● **Task brief**:
Copy each line from the listing below where the word "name" shows up.
- - -
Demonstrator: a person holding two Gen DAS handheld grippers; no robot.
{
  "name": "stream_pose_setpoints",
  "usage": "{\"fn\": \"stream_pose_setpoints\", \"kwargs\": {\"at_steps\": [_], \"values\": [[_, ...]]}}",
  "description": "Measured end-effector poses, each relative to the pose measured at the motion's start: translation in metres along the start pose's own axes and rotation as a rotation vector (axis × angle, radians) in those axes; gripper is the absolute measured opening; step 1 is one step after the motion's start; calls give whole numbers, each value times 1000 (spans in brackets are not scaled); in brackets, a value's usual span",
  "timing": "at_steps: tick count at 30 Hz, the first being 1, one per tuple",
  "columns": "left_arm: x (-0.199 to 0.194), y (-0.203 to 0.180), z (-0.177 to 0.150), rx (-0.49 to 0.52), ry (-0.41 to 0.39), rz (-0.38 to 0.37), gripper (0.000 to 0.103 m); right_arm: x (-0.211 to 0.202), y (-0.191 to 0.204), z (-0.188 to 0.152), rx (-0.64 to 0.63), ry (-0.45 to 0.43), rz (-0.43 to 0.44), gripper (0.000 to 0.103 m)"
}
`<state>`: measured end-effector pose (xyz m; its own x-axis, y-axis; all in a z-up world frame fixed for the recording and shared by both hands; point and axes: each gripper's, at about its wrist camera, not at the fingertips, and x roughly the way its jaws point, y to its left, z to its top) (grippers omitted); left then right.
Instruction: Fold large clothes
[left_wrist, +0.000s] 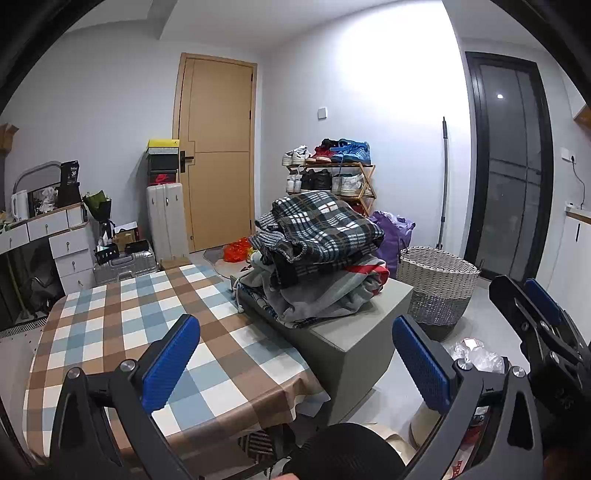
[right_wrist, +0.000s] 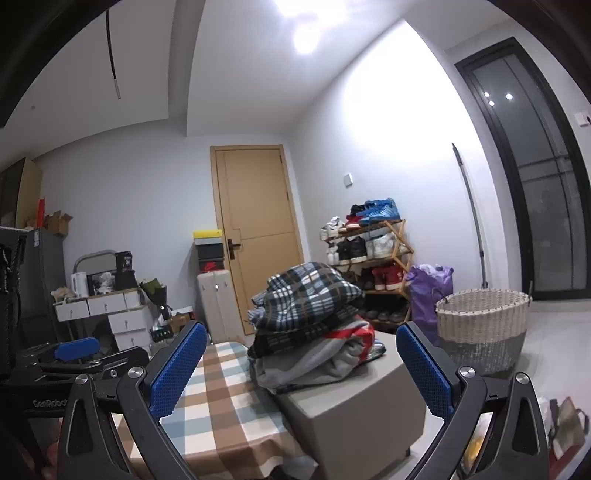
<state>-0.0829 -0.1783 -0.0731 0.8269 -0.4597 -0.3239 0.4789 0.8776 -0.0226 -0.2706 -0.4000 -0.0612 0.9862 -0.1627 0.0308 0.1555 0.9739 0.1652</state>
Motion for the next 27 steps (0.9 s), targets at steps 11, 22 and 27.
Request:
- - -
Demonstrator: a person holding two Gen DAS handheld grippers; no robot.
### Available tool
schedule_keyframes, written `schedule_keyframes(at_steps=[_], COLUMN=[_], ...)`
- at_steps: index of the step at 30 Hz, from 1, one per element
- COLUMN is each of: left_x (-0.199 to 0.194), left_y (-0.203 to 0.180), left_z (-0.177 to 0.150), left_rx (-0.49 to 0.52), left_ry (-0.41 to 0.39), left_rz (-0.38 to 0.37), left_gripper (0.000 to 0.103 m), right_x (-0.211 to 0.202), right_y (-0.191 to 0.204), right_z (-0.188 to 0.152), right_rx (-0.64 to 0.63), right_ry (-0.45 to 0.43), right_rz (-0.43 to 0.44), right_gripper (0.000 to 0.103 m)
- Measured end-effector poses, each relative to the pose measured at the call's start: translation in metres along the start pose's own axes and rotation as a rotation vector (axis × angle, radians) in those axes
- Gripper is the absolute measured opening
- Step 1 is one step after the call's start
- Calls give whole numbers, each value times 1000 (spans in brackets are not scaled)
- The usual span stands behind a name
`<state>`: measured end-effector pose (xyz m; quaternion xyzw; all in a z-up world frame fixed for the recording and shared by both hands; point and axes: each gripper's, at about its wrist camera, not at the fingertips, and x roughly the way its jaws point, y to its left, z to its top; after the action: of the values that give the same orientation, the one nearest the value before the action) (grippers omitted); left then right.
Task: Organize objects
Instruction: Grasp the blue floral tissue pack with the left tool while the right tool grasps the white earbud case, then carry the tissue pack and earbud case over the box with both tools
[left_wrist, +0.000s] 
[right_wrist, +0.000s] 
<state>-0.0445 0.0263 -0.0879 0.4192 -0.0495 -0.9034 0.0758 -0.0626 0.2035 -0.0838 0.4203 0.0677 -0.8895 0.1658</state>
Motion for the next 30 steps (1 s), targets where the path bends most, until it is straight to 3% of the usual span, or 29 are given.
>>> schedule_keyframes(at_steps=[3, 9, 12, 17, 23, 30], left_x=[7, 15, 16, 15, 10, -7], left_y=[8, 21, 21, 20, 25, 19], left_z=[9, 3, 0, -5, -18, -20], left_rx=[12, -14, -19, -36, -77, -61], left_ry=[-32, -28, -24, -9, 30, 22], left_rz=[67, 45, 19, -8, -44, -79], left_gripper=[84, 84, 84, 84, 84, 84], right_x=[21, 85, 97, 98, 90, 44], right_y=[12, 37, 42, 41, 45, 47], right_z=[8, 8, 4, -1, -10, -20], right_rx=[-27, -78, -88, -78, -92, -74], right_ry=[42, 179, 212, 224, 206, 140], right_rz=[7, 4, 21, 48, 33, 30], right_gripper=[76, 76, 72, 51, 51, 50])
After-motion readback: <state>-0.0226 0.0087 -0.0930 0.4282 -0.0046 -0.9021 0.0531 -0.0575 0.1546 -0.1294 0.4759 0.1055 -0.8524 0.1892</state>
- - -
● **Solved problem**:
  "name": "stream_pose_setpoints",
- The usual span stands behind a name

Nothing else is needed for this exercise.